As we understand it, Retired Major General (IL ARNG) and Rep William Enyart’s (D- IL) amendment to the 2014 National Defense Authorization Act was introduced to the full House Armed Services Committee and passed 32-30. If enacted it will…
require all military services to use a joint combat camouflage uniform, including color and pattern variants designed for specific combat environments.
First off, for those of you unfamiliar with the legislative process, this is just the first hurdle and it’s still quite a way from becoming law. It’s not as bad as I had feared but I’m concerned it still ham strings the individual services. Below is a simplified version of what has to happen.
In order to become the law of the land, it must first pass a vote in the full House of Representatives. Then, the Senate will vote on their version of the NDAA which may or may not include similar language. Either way, the two versions of the NDAA will most assuredly contain differences which will have to be hammered out in Conference Committee made up of members of both chambers of Congress. Once those differences are worked out, a conference report detailing what is in the final legislation is voted on by both the Senate and House of Representatives. After approval, it goes to the President to be signed. Barring a veto it becomes law. At any point in this process expect the services to weigh in.

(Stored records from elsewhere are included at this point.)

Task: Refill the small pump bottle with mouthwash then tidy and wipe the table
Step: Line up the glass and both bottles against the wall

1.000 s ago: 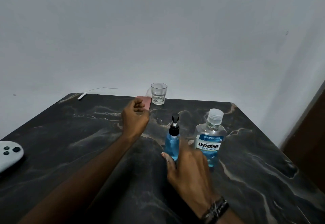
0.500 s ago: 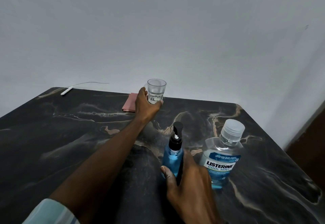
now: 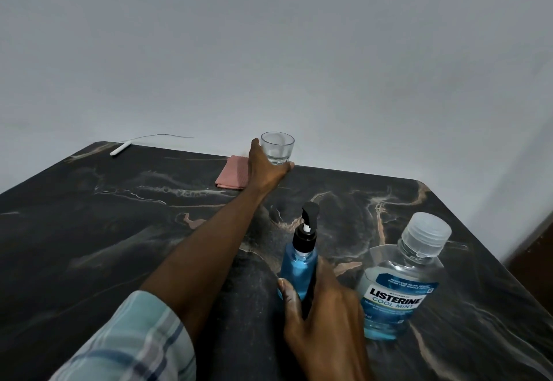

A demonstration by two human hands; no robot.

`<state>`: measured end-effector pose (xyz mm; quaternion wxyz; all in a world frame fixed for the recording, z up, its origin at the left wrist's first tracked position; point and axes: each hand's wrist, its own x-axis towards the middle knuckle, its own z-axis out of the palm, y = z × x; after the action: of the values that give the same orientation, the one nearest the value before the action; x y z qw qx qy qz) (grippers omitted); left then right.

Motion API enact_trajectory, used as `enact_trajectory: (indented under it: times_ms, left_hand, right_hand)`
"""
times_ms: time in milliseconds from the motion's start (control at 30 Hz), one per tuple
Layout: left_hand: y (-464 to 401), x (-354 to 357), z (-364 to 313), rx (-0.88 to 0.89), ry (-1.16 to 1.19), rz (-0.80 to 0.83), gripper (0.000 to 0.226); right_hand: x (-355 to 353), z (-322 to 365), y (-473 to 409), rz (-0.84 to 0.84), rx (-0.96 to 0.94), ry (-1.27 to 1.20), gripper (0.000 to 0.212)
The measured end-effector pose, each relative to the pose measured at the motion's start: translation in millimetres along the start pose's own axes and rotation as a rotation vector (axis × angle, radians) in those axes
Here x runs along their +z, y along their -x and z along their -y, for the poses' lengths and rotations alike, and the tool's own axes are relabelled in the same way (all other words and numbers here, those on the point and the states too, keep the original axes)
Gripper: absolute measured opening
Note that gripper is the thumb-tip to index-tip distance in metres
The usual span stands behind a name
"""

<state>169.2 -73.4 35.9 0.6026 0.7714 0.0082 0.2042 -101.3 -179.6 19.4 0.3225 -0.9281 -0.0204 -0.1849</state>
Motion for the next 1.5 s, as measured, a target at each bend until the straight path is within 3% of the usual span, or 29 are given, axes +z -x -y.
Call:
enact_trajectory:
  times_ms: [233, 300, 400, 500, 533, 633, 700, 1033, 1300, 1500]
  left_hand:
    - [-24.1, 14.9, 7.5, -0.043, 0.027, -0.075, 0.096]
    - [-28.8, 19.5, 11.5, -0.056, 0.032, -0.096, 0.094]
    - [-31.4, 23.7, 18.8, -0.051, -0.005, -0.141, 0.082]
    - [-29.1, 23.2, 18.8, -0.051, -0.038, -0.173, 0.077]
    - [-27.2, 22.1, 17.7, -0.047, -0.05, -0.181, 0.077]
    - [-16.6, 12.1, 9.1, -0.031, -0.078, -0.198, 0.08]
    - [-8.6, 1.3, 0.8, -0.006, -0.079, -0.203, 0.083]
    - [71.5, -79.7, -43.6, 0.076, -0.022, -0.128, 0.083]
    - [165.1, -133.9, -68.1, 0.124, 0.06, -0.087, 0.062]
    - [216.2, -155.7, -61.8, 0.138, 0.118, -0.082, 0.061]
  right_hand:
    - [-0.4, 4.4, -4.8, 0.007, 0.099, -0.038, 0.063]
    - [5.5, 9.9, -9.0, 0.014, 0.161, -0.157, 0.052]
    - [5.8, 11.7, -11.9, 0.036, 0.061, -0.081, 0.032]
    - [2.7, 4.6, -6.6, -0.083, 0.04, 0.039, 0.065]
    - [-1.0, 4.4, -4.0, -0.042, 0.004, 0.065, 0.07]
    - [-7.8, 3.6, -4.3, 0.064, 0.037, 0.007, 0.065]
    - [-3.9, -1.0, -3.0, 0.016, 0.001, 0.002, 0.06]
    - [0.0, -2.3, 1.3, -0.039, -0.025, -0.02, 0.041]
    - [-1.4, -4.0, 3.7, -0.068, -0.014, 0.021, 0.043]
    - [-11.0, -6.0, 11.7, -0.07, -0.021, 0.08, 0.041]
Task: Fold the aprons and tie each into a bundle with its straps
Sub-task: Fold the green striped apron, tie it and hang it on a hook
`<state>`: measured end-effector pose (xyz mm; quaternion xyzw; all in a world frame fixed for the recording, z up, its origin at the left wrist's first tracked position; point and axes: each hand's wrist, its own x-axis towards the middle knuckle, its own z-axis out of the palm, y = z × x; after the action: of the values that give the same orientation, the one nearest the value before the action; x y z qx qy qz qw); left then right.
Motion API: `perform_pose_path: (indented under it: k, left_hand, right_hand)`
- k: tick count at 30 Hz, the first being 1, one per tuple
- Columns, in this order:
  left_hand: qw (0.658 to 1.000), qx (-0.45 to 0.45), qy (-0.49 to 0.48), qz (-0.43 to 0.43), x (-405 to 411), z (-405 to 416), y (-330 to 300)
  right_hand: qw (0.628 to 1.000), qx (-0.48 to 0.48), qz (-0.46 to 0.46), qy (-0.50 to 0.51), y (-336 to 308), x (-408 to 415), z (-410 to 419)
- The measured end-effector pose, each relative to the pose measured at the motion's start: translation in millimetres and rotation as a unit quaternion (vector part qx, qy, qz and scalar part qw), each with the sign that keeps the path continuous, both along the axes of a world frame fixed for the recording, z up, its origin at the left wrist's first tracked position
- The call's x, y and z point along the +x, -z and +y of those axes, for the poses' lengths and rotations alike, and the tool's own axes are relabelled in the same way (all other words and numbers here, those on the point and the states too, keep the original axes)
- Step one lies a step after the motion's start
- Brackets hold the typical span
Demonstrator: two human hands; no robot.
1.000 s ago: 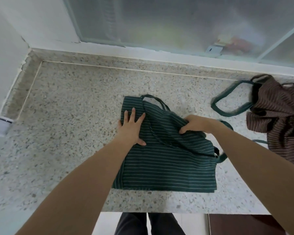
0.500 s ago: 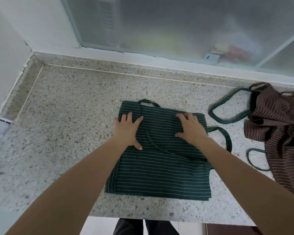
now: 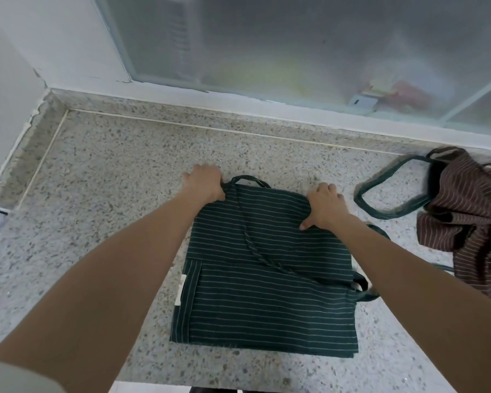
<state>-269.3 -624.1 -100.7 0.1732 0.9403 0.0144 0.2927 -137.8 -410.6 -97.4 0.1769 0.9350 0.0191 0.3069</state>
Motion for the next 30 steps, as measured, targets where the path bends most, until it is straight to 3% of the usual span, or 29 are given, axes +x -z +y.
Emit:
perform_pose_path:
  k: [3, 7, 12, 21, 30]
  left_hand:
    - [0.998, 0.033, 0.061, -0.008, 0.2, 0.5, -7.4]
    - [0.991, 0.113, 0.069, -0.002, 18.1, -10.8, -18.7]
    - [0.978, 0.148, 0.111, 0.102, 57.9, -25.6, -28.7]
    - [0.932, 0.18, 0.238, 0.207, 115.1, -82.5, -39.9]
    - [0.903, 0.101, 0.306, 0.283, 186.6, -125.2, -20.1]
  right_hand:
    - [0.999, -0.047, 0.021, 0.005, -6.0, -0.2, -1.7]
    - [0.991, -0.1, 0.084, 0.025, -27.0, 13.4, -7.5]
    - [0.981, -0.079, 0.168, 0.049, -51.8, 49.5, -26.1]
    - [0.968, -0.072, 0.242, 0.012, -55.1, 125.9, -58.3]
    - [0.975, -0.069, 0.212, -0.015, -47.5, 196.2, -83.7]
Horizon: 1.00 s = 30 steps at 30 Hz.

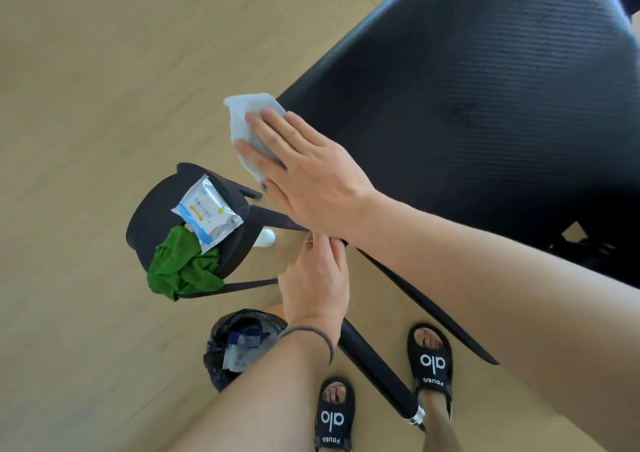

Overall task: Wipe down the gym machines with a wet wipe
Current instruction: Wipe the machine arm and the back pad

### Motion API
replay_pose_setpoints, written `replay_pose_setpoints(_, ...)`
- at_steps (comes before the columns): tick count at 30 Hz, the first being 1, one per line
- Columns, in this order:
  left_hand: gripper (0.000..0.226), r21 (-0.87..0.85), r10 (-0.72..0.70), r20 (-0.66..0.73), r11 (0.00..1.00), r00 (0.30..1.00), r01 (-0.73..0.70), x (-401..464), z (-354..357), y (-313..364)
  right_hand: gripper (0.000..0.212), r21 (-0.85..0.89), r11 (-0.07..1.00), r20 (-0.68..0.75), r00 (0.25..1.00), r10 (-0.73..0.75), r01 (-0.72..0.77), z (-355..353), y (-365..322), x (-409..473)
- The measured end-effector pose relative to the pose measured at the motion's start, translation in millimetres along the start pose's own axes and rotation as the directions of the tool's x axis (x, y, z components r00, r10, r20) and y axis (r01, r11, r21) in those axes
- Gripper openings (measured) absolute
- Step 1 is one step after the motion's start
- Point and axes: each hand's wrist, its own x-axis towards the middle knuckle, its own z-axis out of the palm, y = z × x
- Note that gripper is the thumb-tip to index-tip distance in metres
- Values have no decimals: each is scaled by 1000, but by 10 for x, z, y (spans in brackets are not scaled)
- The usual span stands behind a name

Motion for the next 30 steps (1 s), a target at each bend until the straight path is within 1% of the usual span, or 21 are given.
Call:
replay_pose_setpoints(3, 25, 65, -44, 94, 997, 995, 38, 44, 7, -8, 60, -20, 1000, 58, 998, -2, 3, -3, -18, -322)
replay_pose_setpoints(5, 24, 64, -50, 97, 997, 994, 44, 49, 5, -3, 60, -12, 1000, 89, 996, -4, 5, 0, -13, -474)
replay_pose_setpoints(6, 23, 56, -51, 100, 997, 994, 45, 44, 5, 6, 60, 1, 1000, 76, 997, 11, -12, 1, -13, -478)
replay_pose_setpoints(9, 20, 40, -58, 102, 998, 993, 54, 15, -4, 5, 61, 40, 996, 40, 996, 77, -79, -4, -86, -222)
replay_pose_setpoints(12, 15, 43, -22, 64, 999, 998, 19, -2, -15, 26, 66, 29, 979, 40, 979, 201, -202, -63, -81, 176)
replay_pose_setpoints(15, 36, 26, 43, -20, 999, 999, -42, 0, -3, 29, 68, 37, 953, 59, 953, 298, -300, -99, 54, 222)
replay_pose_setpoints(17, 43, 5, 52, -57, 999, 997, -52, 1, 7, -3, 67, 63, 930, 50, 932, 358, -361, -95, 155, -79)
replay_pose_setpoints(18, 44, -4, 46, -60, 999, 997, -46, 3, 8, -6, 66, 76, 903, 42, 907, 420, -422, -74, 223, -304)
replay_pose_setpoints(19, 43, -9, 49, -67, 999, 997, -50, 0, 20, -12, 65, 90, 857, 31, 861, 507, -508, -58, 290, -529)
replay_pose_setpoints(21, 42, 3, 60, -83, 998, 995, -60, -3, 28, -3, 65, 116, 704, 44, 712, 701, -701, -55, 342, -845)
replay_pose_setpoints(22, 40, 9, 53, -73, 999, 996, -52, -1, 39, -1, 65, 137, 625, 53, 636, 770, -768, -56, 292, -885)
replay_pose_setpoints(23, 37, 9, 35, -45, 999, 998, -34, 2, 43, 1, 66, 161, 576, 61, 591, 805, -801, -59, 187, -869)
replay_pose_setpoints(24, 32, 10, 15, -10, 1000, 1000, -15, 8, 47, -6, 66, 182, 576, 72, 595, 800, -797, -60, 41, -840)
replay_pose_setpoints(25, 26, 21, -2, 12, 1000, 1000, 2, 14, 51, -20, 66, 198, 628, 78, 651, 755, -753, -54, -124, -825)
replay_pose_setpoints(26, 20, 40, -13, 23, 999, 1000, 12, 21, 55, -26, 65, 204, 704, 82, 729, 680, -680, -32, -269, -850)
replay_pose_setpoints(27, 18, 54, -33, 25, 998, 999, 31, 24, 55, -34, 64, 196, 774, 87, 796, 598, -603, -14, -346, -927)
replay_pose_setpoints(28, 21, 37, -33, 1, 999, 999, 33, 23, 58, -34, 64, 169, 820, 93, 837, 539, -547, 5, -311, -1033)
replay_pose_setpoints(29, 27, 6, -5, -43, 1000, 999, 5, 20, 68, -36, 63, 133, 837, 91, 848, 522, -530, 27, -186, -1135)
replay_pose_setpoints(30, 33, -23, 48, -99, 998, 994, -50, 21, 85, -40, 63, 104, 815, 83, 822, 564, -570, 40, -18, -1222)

This is by no means a quick process. The NDAA will become law some time after the Army’s June 14th announcement.
I find this language shortsighted. Service leaders need the latitude to accomplish their mission and at some point, that may require different uniforms. Despite assertions to the contrary, prior to the adoption of the MARPAT MCCUU in 2003, the services did not all wear the same uniform. For example, the Navy wore a work uniform that was not camouflaged and was unlike anything the other services used. But, It was the right uniform for their mission.
And lastly, while the services should work together, Congress telling them that they have to use the same individual equipment to accomplish their missions sets a bad precedent. In the past we have seen Congress force unwanted combat systems on the various services that place undue burdens on force structure and readiness. The services are the experts at defending the Nation and they should decide what tools are required to make that happen.